Although I share an age with McCain, when I look at him I think not of myself, or my generation, but of my dear departed father and his generation, the WW1 and Depression era Americans. Dad was a great guy, but he never found a truth that he could not improve by turning it into a self-serving story. He was a successful salesman -- employing the old 20th century salesman's techniques of asking questions about the customer's family, the 'how are those great kids of yours?' the schmoozing of the customer -- in this case the voter - that I see in McCain. And I take personal offense at all that not so subtle appeal to the Jewish vote by vowing to protect Israel from Iran -- as if that was even an issue -- another low point in the debate for both candidates. Speaking with Iran may be the best way to help secure Israel, the diplomacy that McCain cannot allow. It is deeply offensive to any Jewish voter who cares about the fate of Israel, to have a candidate try to exploit such fears in this way.

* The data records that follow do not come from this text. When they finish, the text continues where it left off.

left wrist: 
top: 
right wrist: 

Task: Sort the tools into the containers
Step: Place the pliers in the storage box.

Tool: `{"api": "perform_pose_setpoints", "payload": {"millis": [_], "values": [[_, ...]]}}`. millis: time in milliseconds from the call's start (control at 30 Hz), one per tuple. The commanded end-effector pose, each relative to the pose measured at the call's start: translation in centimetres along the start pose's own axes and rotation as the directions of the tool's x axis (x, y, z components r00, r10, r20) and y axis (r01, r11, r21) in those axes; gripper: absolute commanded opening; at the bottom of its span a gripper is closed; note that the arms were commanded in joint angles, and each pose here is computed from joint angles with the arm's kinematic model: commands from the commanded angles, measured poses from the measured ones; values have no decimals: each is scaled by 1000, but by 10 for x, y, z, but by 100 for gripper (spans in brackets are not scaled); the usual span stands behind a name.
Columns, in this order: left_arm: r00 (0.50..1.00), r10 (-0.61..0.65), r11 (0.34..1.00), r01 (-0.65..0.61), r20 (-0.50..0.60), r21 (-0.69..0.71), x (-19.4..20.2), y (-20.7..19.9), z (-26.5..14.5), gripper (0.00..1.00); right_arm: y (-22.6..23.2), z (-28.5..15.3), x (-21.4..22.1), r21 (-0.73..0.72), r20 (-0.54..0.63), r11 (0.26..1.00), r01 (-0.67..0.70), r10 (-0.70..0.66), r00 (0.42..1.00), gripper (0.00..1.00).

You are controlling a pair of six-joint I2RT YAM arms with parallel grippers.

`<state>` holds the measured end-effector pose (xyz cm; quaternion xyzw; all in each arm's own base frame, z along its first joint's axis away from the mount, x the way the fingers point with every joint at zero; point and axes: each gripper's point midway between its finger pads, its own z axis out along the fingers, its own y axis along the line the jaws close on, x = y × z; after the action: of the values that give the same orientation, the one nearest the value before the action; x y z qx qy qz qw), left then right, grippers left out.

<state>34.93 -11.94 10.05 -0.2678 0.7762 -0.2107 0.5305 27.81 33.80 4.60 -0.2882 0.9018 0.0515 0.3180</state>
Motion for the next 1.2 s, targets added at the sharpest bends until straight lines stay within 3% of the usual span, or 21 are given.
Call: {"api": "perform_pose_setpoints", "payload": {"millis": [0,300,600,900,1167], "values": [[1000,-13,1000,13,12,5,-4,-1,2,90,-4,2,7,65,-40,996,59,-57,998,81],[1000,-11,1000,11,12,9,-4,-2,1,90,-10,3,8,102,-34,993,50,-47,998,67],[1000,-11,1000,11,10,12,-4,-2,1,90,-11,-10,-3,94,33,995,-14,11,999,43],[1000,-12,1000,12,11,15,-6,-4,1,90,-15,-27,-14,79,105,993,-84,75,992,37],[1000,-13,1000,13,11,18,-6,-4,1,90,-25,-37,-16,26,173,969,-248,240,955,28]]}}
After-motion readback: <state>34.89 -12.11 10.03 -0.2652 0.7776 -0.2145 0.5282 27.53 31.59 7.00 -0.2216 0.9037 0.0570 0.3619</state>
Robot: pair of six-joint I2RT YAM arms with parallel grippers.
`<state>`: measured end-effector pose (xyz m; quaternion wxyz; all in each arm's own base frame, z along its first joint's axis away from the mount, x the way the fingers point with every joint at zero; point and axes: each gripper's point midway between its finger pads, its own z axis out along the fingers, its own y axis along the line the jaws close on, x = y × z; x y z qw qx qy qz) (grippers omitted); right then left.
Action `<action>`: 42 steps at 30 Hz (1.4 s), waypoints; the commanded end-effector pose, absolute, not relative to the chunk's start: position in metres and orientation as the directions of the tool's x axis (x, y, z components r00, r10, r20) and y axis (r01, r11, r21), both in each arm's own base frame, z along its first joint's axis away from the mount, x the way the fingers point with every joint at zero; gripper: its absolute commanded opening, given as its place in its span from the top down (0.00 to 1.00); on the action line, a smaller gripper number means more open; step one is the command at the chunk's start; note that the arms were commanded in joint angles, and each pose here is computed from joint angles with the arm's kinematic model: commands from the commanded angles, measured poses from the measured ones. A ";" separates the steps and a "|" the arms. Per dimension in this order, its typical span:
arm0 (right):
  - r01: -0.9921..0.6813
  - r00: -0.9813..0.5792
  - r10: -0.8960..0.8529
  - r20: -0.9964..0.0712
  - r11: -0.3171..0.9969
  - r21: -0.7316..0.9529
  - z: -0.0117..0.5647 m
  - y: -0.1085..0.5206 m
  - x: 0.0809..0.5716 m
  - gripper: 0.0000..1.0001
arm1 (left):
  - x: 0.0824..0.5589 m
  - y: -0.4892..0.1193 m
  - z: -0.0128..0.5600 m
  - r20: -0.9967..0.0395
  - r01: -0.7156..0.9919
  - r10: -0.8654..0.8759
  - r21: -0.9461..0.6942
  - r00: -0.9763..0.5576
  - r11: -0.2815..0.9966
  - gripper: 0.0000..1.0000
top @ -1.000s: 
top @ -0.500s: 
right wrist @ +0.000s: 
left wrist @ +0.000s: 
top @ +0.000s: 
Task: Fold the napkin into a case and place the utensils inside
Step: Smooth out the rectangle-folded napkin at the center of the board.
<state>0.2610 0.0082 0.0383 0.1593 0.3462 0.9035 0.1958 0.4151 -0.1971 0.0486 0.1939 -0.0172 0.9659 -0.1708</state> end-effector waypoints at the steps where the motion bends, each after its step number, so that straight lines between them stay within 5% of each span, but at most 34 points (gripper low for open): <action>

Despite all those "my friends" of McCain's and all that blather about protecting the little guy (please, everyone, mercifully kill "Main Street" as the euphemism for just folks); it comes off as so much hyper-salesmanship. And all those "I was there to meet with President Whatsis and General You Know see for myself" -- more self-congratulation; McCain praising himself for touring the hotspots of the world on taxpayers money. It came off not as earned wisdom but as an old man's bragging as we braced ourselves for the slide show of travel pictures and celebrity photo-ops. What I most saw in McCain at that debate was raw ambition, covering a boiling rage with folksy tales and flashes of righteous anger -- anger which any sane man would think McCain should direct against himself. If he learned anything from Eisenhower's story of the two D-Day letters, he, McCain, should have opened the one which took blame for the catastrophic financial situation we find ourselves in today, a catastrophe aided and abetted by McCain, the financial world's deregulator, and one who continues to deregulate reality.